Les millionnaires indiens étaient courtisés cette semaine. Pendant qu'à Bombay, les bonzes du luxe italien tenaient une conférence pour faire la promotion de leurs produits, New Delhi recevait deux des hommes les plus fortunés du monde pour suggérer à cette nouvelle classe de riches Indiens une tout autre façon de dilapider leurs millions: le don.

Mis à jour le 26 mars 2011
Judith Lachapelle LA PRESSE

Ce n'est pas un hasard si le fondateur du géant informatique Microsoft, Bill Gates, son épouse Melinda Gates ainsi que le financier Warren Buffett s'intéressent désormais à l'Inde - après la Chine en septembre - dans leur mission de promotion de la philanthropie. Les nouveaux géants suivent désormais les États-Unis au palmarès des pays comptant le plus de milliardaires.

Du coup, d'autres statistiques moins dorées émergent: la philanthropie est peu développée dans ces sociétés bouillonnantes. Un rapport de 2010 de la firme Bain sur la philanthropie en Inde révèle que seuls 10% des fonds des organisations caritatives proviennent de dons de particuliers ou d'entreprises, contre 75% aux États-Unis. La firme estime aussi qu'il faut de 50 à 100 ans pour que s'installe une véritable culture de la philanthropie.

Indiens et Chinois doivent-ils se mettre à la philanthropie? «Il y a toujours eu une culture du don, mais c'était traditionnellement envers des gens de son entourage, ou de la communauté d'où on vient, ou des institutions religieuses en lesquelles on croit», dit Deval Sanghavi, joint hier par La Presse à Bombay. Cofondateur de Dasra, organisation indienne vouée à la philanthropie, il met en relation les donateurs avec des organisations sérieuses qui ont un réel impact sur le terrain.

«Je crois que les mentalités changent. Il y a maintenant en Inde un sentiment que la richesse est ici pour rester», ajoute-t-il. «Et je crois aussi qu'on réalise que si on n'améliore pas la société d'ici 10 ans, les risques que la croissance économique s'arrête sont très élevés.»

Morale occidentale

L'initiative Gates-Buffett de faire la promotion de leur vision de la philanthropie n'est pas nécessairement bien accueillie dans ces nouveaux eldorados qui s'affranchissent de la dépendance occidentale. Aussi, les multimilliardaires restent discrets dans leurs démarches. Pas question pour le moment d'obtenir des riches Indiens des engagements fermes à faire don d'une bonne partie de leur fortune, comme les deux hommes ont l'intention de le faire dans le cadre de leur programme Giving Pledge. Même si, a insisté Warren Buffett, la première génération de riches est habituellement plus généreuse que ses descendants...

Auteur de Celebrity Diplomacy et professeur à l'Université de Waterloo, Andrew F. Cooper voit deux obstacles à l'épanouissement d'une telle philanthropie. D'abord, les pressions familiales pour garder la fortune dans leurs coffres. Ensuite, la difficulté d'étaler un excès de richesse dans des pays où sévit encore une pauvreté extrême.

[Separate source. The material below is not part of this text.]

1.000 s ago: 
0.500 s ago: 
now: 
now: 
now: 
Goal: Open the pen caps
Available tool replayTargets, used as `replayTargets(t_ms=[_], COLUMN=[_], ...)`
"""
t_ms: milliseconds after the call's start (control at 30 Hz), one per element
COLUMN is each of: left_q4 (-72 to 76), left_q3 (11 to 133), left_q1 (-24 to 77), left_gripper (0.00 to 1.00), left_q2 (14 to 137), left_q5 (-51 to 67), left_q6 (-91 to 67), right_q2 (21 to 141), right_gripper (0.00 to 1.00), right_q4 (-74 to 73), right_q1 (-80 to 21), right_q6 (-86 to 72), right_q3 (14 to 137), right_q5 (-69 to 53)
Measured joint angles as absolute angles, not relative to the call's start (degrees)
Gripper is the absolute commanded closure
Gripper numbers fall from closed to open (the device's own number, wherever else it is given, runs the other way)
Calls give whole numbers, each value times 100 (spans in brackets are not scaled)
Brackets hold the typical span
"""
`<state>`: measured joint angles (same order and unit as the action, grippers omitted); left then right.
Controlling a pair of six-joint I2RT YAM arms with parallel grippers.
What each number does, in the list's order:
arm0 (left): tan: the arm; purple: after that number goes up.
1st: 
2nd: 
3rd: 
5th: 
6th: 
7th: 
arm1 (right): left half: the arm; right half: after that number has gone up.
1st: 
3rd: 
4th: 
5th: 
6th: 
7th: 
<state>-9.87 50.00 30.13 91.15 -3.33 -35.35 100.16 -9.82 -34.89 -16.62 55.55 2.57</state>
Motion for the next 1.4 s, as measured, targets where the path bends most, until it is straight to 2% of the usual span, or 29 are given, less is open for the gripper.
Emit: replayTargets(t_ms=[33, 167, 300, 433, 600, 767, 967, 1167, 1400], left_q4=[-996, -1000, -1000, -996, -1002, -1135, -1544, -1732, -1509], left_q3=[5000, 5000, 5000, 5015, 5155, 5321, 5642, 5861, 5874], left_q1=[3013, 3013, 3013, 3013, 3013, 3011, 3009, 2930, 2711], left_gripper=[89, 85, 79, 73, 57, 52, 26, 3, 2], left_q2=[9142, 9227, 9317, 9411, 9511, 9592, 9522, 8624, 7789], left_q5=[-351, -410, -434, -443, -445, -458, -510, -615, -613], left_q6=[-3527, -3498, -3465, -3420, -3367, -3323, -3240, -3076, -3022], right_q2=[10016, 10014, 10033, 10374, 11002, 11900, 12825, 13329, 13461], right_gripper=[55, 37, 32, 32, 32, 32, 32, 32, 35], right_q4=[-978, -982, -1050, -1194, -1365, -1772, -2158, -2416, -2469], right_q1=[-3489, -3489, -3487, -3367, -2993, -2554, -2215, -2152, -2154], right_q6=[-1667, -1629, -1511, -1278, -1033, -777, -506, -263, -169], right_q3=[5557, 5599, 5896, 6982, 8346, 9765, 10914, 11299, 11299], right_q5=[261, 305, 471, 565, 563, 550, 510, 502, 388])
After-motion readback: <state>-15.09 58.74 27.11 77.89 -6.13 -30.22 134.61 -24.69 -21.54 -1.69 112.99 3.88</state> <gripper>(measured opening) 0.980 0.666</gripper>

C'est notamment le cas de la Chine. «Les milliardaires chinois n'ont pas la réputation d'être très ouverts, dit M. Cooper. Ils se demandents'ils doivent annoncer qu'ils ont autant d'argent à donner.»

Substitution à l'État?

Andrew Cooper note aussi le problème éthique d'une substitution des fondations privées à l'État. «Si les philanthropes s'investissent en santé publique, est-ce que ça veut dire que l'État en fera moins? Je ne critique pas nécessairement ces partenariats, mais je crois qu'ils doivent être transparents.»

Deval Sanghavi croit, quant à lui, que les riches Indiens doivent prendre la relève de l'aide internationale qui ne sera pas éternelle. «Déjà, les Britanniques demandent: pourquoi devons-nous donner à un pays qui compte trois fois plus de millionnaires que nous?»

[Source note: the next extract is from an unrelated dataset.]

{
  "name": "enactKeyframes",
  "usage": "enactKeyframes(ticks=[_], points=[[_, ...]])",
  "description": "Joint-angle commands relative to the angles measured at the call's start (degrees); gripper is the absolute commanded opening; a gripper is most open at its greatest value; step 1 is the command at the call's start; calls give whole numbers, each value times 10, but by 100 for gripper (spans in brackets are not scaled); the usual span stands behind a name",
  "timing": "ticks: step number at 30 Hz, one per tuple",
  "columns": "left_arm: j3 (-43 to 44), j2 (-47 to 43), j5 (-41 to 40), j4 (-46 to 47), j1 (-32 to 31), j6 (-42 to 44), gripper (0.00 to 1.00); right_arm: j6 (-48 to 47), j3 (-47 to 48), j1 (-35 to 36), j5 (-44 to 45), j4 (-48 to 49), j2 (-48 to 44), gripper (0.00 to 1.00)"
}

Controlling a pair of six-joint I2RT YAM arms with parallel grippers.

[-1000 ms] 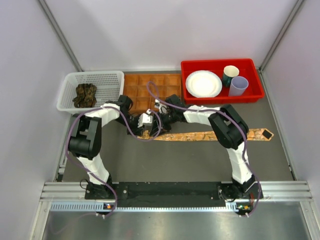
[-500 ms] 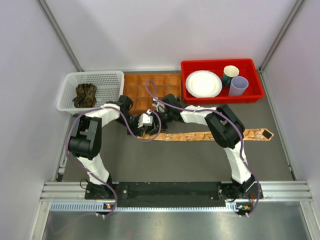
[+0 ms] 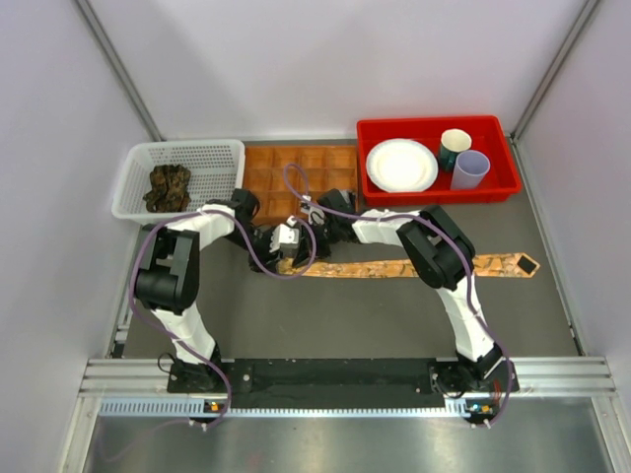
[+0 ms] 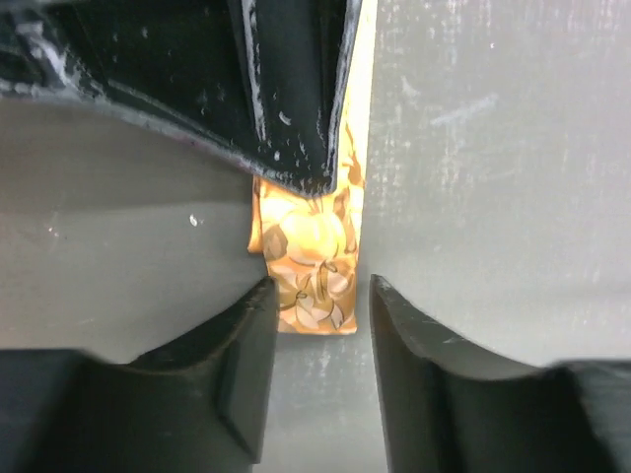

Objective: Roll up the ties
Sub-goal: Roll the tie at the center of the board.

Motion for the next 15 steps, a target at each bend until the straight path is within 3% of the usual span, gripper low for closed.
enactKeyframes(ticks=[1,2,4,15], points=[[-1,-10,24,-20,25,33,56,-28,11,7,32,-29,3,0],[-1,-11,17,-20,28,38,62,-29,13,7,36,-32,4,0],[-4,-12,12,-18,31,56,64,-32,14,6,37,-36,5,0],[10,15,11,-41,19,102,63,-39,21,5,37,-62,8,0]])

«Tout le monde regarde le Moyen-Orient en constatant qu'un grand nombre de jeunes désoeuvrés ont été capables de se débarrasser d'un gouvernement. Dans 10 ans, il y aura 216 millions de jeunes à faire travailler en Inde. Si ces 216 millions de jeunes sont au chômage en 2020, il y aura des problèmes.»

Nombre de milliardaires

> En Chine: 115

> En Inde: 55 Les entreprises de luxe prévoient réaliser la moitié de leurs ventes en Chine et en Inde d'ici cinq ans.